Your answer should be the lines of the listing that contain the word "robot".

━━━━

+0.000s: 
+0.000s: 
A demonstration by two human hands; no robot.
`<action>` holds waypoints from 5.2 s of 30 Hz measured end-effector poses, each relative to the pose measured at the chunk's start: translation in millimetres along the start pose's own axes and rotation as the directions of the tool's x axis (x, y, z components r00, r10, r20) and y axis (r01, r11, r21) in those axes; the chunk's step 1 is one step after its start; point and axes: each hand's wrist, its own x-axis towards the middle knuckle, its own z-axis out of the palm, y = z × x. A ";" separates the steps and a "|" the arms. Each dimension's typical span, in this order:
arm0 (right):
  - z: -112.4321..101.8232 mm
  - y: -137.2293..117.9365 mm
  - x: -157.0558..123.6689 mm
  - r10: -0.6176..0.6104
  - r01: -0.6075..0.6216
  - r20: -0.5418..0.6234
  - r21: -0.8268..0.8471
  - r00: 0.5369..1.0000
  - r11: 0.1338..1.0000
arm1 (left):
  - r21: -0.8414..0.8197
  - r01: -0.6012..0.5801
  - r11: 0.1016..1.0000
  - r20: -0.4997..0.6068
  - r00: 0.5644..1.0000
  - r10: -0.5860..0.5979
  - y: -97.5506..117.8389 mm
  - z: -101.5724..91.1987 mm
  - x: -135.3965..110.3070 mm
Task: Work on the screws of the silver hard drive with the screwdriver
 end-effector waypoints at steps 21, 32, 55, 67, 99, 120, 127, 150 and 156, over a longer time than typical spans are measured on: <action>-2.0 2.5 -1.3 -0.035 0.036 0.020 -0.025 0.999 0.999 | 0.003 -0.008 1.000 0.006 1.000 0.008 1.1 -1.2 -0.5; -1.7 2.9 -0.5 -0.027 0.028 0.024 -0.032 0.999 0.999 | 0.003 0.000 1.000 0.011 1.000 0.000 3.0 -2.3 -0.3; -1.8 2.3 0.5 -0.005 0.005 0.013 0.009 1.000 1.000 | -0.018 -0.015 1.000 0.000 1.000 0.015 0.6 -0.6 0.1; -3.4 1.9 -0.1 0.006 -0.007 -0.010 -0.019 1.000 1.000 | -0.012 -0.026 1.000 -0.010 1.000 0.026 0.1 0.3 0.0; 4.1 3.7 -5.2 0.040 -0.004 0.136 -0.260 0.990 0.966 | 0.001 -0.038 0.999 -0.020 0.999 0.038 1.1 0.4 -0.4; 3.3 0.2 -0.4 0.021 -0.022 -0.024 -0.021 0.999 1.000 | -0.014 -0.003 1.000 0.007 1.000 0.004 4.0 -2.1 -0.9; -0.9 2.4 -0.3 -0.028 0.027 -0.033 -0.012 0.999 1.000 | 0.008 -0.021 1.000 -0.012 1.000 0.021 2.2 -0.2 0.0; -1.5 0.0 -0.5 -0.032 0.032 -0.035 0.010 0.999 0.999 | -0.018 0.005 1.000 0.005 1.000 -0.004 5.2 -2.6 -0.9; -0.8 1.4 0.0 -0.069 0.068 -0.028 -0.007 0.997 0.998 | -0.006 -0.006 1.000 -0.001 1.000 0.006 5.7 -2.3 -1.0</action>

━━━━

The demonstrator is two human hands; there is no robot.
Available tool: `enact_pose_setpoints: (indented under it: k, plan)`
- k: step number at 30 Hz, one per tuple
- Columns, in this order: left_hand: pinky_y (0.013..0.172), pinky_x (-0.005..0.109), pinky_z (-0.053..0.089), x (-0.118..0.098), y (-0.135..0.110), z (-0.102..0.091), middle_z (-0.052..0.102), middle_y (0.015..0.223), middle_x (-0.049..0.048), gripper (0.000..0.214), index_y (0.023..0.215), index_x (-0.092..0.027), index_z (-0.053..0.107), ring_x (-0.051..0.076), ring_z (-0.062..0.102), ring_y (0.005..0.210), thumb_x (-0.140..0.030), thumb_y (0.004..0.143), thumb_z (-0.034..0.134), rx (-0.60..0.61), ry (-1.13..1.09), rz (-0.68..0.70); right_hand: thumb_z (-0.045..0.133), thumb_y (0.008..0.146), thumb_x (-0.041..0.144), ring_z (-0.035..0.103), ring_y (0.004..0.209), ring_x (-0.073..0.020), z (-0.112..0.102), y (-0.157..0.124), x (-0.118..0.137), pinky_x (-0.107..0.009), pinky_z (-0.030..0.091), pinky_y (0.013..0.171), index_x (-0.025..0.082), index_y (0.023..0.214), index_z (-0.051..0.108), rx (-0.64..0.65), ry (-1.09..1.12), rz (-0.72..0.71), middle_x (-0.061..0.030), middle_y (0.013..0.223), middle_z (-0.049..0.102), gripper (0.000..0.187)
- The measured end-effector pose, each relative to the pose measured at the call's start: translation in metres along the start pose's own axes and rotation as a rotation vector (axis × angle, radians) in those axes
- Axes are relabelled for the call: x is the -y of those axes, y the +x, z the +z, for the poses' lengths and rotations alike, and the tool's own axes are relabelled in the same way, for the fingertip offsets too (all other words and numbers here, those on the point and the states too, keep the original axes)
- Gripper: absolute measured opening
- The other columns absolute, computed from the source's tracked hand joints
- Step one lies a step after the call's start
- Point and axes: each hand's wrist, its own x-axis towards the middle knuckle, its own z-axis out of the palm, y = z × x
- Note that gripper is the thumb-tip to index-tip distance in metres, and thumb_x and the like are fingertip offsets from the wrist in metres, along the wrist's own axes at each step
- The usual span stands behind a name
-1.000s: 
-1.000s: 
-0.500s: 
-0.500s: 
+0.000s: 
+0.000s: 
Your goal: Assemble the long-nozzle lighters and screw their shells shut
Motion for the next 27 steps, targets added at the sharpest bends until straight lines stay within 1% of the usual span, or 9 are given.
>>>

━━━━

• **EXERCISE RESULT**:
A demonstration by two human hands; no robot.
The demonstrator is two human hands; there is no robot.

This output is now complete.